ASSIGNMENT :: Every line of the data below is to be retyped exactly.

SUPPLIED ENTRIES ::

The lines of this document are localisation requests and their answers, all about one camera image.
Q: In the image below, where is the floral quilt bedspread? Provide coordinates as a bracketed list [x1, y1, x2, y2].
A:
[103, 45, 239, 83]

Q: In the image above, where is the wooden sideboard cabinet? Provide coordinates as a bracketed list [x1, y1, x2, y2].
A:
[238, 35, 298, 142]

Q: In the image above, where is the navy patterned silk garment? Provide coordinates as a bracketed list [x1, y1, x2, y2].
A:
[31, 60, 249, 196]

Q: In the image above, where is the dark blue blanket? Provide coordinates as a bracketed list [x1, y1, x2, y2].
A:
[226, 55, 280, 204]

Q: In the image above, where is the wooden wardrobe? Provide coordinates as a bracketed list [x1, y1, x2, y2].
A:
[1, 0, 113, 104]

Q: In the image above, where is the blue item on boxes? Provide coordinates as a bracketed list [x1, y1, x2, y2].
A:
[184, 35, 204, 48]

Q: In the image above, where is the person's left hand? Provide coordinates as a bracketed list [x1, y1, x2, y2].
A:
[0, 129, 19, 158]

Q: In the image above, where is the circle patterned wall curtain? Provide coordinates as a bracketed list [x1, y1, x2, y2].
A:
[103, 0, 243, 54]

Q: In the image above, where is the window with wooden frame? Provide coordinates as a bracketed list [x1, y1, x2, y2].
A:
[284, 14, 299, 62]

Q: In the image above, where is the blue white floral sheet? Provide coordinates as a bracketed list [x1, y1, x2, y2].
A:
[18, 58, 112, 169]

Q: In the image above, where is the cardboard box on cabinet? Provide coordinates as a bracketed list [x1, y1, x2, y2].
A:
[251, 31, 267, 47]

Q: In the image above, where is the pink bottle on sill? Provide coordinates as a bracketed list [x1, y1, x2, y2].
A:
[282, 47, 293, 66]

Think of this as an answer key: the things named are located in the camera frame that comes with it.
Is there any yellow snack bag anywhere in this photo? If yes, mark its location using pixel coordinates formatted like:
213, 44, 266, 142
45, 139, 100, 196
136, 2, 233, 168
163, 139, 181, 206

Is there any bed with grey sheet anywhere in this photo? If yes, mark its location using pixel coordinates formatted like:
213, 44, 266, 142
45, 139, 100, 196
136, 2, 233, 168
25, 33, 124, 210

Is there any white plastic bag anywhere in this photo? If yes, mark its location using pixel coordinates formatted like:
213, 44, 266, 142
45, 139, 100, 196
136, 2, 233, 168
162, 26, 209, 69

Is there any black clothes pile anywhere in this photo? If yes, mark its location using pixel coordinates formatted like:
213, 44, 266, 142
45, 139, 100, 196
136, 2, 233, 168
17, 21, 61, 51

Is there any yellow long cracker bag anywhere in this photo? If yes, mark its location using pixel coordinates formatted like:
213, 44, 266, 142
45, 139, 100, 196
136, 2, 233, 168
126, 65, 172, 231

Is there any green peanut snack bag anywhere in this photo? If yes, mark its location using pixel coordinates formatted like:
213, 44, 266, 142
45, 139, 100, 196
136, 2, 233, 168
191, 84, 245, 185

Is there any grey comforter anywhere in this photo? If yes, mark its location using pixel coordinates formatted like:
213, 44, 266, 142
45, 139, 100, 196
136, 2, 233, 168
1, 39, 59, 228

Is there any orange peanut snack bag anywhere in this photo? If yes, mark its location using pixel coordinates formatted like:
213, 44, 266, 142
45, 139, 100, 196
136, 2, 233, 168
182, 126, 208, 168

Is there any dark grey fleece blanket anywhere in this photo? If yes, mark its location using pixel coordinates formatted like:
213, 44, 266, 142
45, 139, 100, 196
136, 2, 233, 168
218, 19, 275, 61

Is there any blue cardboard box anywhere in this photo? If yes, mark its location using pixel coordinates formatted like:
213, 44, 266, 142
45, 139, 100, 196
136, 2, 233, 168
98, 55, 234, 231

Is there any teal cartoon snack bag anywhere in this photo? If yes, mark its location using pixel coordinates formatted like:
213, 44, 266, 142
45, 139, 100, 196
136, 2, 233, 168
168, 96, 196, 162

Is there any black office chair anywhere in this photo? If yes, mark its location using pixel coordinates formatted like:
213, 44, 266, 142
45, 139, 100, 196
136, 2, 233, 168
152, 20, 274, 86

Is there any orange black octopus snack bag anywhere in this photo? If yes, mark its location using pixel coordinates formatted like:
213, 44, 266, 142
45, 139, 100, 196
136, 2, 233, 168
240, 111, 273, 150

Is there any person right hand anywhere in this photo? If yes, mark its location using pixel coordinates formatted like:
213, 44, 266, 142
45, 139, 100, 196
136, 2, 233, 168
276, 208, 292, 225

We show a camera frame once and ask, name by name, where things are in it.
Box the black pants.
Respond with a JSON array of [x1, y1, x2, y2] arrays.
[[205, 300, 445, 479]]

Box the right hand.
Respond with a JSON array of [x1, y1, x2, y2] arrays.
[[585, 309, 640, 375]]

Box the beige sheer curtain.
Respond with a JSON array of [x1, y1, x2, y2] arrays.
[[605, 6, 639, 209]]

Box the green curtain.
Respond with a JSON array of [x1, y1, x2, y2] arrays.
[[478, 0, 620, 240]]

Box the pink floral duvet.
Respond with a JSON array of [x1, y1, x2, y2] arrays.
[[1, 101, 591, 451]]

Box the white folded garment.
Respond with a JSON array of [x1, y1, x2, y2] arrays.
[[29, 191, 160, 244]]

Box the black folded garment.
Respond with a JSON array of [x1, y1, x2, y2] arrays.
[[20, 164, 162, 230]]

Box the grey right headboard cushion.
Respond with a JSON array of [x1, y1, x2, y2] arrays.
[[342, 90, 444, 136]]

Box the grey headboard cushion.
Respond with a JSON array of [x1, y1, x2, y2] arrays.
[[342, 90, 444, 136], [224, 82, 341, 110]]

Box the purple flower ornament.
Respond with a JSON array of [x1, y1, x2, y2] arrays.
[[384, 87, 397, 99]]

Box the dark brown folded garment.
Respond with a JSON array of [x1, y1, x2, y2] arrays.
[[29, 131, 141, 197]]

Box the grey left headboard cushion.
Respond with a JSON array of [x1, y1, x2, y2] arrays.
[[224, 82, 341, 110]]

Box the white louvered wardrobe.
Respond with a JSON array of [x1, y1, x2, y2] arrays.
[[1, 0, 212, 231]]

OUTPUT FOR THIS EXERCISE ::
The lines of this document are localisation requests and their answers, all about one camera image.
Q: In the image below, where is the floral quilt bedspread? Provide coordinates as a bracketed list [x1, y1, x2, y2].
A:
[103, 45, 239, 83]

Q: In the image above, where is the wooden sideboard cabinet? Provide coordinates as a bracketed list [x1, y1, x2, y2].
A:
[238, 35, 298, 142]

Q: In the image above, where is the navy patterned silk garment? Provide coordinates as a bracketed list [x1, y1, x2, y2].
A:
[31, 60, 249, 196]

Q: In the image above, where is the dark blue blanket? Provide coordinates as a bracketed list [x1, y1, x2, y2].
A:
[226, 55, 280, 204]

Q: In the image above, where is the wooden wardrobe? Provide coordinates as a bracketed list [x1, y1, x2, y2].
A:
[1, 0, 113, 104]

Q: In the image above, where is the blue item on boxes? Provide coordinates as a bracketed list [x1, y1, x2, y2].
A:
[184, 35, 204, 48]

Q: In the image above, where is the person's left hand? Provide coordinates as a bracketed list [x1, y1, x2, y2].
A:
[0, 129, 19, 158]

Q: In the image above, where is the circle patterned wall curtain? Provide coordinates as a bracketed list [x1, y1, x2, y2].
A:
[103, 0, 243, 54]

Q: In the image above, where is the window with wooden frame? Provide coordinates as a bracketed list [x1, y1, x2, y2].
A:
[284, 14, 299, 62]

Q: In the image above, where is the blue white floral sheet? Provide coordinates as a bracketed list [x1, y1, x2, y2].
A:
[18, 58, 112, 169]

Q: In the image above, where is the cardboard box on cabinet? Provide coordinates as a bracketed list [x1, y1, x2, y2].
A:
[251, 31, 267, 47]

Q: In the image above, where is the pink bottle on sill? Provide coordinates as a bracketed list [x1, y1, x2, y2].
A:
[282, 47, 293, 66]

Think of this as an answer key: the things named are located in the camera frame that comes with it.
Is there any yellow snack bag anywhere in this photo? If yes, mark its location using pixel coordinates formatted like:
213, 44, 266, 142
45, 139, 100, 196
136, 2, 233, 168
163, 139, 181, 206

Is there any bed with grey sheet anywhere in this photo? If yes, mark its location using pixel coordinates formatted like:
213, 44, 266, 142
45, 139, 100, 196
136, 2, 233, 168
25, 33, 124, 210

Is there any white plastic bag anywhere in this photo? If yes, mark its location using pixel coordinates formatted like:
213, 44, 266, 142
45, 139, 100, 196
136, 2, 233, 168
162, 26, 209, 69

Is there any black clothes pile anywhere in this photo? If yes, mark its location using pixel coordinates formatted like:
213, 44, 266, 142
45, 139, 100, 196
136, 2, 233, 168
17, 21, 61, 51

Is there any yellow long cracker bag anywhere in this photo? If yes, mark its location using pixel coordinates formatted like:
213, 44, 266, 142
45, 139, 100, 196
136, 2, 233, 168
126, 65, 172, 231

Is there any green peanut snack bag anywhere in this photo? If yes, mark its location using pixel coordinates formatted like:
213, 44, 266, 142
45, 139, 100, 196
136, 2, 233, 168
191, 84, 245, 185

Is there any grey comforter anywhere in this photo? If yes, mark its location using pixel coordinates formatted like:
213, 44, 266, 142
45, 139, 100, 196
136, 2, 233, 168
1, 39, 59, 228

Is there any orange peanut snack bag anywhere in this photo? If yes, mark its location using pixel coordinates formatted like:
213, 44, 266, 142
45, 139, 100, 196
136, 2, 233, 168
182, 126, 208, 168

Is there any dark grey fleece blanket anywhere in this photo? If yes, mark its location using pixel coordinates formatted like:
213, 44, 266, 142
45, 139, 100, 196
136, 2, 233, 168
218, 19, 275, 61

Is there any blue cardboard box anywhere in this photo? If yes, mark its location using pixel coordinates formatted like:
213, 44, 266, 142
45, 139, 100, 196
136, 2, 233, 168
98, 55, 234, 231

Is there any teal cartoon snack bag anywhere in this photo? If yes, mark its location using pixel coordinates formatted like:
213, 44, 266, 142
45, 139, 100, 196
136, 2, 233, 168
168, 96, 196, 162

Is there any black office chair anywhere in this photo? If yes, mark its location using pixel coordinates formatted like:
213, 44, 266, 142
45, 139, 100, 196
136, 2, 233, 168
152, 20, 274, 86

Is there any orange black octopus snack bag anywhere in this photo? If yes, mark its location using pixel coordinates formatted like:
213, 44, 266, 142
45, 139, 100, 196
136, 2, 233, 168
240, 111, 273, 150

Is there any person right hand anywhere in this photo? If yes, mark its location using pixel coordinates formatted like:
213, 44, 266, 142
45, 139, 100, 196
136, 2, 233, 168
276, 208, 292, 225

We show a camera frame once and ask, name by name, where things are in it.
Box the black pants.
Respond with a JSON array of [x1, y1, x2, y2] arrays.
[[205, 300, 445, 479]]

Box the right hand.
Respond with a JSON array of [x1, y1, x2, y2] arrays.
[[585, 309, 640, 375]]

Box the beige sheer curtain.
Respond with a JSON array of [x1, y1, x2, y2] arrays.
[[605, 6, 639, 209]]

Box the green curtain.
Respond with a JSON array of [x1, y1, x2, y2] arrays.
[[478, 0, 620, 240]]

Box the pink floral duvet.
Respond with a JSON array of [x1, y1, x2, y2] arrays.
[[1, 101, 591, 451]]

Box the white folded garment.
Respond with a JSON array of [x1, y1, x2, y2] arrays.
[[29, 191, 160, 244]]

Box the black folded garment.
Respond with a JSON array of [x1, y1, x2, y2] arrays.
[[20, 164, 162, 230]]

Box the grey right headboard cushion.
Respond with a JSON array of [x1, y1, x2, y2] arrays.
[[342, 90, 444, 136]]

Box the grey headboard cushion.
Respond with a JSON array of [x1, y1, x2, y2] arrays.
[[342, 90, 444, 136], [224, 82, 341, 110]]

Box the purple flower ornament.
Respond with a JSON array of [x1, y1, x2, y2] arrays.
[[384, 87, 397, 99]]

Box the dark brown folded garment.
Respond with a JSON array of [x1, y1, x2, y2] arrays.
[[29, 131, 141, 197]]

Box the grey left headboard cushion.
Respond with a JSON array of [x1, y1, x2, y2] arrays.
[[224, 82, 341, 110]]

Box the white louvered wardrobe.
Respond with a JSON array of [x1, y1, x2, y2] arrays.
[[1, 0, 212, 231]]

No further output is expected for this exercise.